En aquel tiempo, los once discípulos se fueron a Galilea, al monte que Jesús les habla indicado.
Al verlo, ellos se postraron, pero algunos vacilaban.
Acercándose a ellos, Jesús les dijo: «Se me ha dado pleno poder en el cielo y en la tierra.
Id y haced discípulos de todos los pueblos, bautizándolos en el nombre del Padre y del Hijo y del Espíritu Santo; y enseñándoles a guardar todo lo que os he mandado.
Y sabed que yo estoy con vosotros todos los días, hasta el fin del mundo» (San Mateo 28, 16-20).
COMENTARIO
“Guardar la Palabra”, esa frase que tantas veces Jesús pronunció y que encontramos a lo largo del Evangelio:
Y él dijo: “Antes bienaventurados los que oyen la palabra de Dios, y la guardan” (Lucas 11:28) o, “Dijo entonces Jesús a los judíos que habían creído en él: Si vosotros permaneciereis en mi palabra, seréis verdaderamente mis discípulos; y conoceréis la verdad, y la verdad os hará libres” (Juan 8:31)
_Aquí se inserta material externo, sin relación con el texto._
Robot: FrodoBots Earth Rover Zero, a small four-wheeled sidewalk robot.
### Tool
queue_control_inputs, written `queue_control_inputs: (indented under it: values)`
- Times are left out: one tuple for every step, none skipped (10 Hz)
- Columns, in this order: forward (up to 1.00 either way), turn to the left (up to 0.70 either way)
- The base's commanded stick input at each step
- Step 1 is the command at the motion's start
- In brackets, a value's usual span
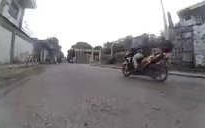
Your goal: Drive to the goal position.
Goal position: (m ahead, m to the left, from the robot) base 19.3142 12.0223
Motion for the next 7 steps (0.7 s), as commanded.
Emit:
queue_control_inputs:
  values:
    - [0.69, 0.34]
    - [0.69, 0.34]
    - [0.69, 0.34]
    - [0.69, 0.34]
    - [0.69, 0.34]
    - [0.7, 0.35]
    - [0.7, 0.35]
Que culminan en la Palabra que habla de María, nuestra madre: “María, por su parte, guardaba todas estas cosas en su corazón” (Lucas 2:19)
Esta, podríamos decir “obsesión” del Padre por mostrarnos el camino del discipulado entraña algunas reflexiones en las que podemos detenernos hoy para meditar este texto del Evangelio.
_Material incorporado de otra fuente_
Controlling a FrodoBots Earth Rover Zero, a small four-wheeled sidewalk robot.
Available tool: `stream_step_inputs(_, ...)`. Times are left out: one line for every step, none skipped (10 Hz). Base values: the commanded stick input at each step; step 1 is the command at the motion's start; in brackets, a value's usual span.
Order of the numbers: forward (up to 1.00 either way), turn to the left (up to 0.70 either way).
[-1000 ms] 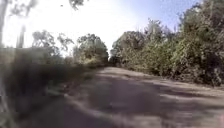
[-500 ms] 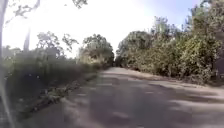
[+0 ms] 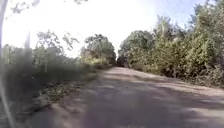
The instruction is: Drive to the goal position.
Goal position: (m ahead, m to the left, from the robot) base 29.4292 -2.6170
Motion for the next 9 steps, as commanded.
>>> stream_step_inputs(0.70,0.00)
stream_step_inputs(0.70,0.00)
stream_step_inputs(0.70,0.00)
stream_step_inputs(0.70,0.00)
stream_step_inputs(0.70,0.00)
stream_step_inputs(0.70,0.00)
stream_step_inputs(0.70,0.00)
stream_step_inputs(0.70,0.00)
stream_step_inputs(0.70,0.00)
El verbo “guardar” implica varias actitudes que nos deben acompañar cuando nos aproximamos a la Palabra de Dios: en primer lugar, guardar, exige la voluntad de preservar, cuidar, proteger nuestro interior para que la Palabra permanezca allí, por lo tanto es necesario estar atentos, volver hacia ella y comprobar que no se ha ido.
En segundo lugar, guardar, no significa escudriñar, entender, analizar…”guardar” simplemente supone abrir nuestro corazón como lo hacen los niños, confiando y dejar pasar hacia dentro la Palabra que nos llega, como una brisa, sin oponer resistencia, permitiendo que descanse en nuestro interior y se abra a nuestra comprensión cuando Dios lo quiera.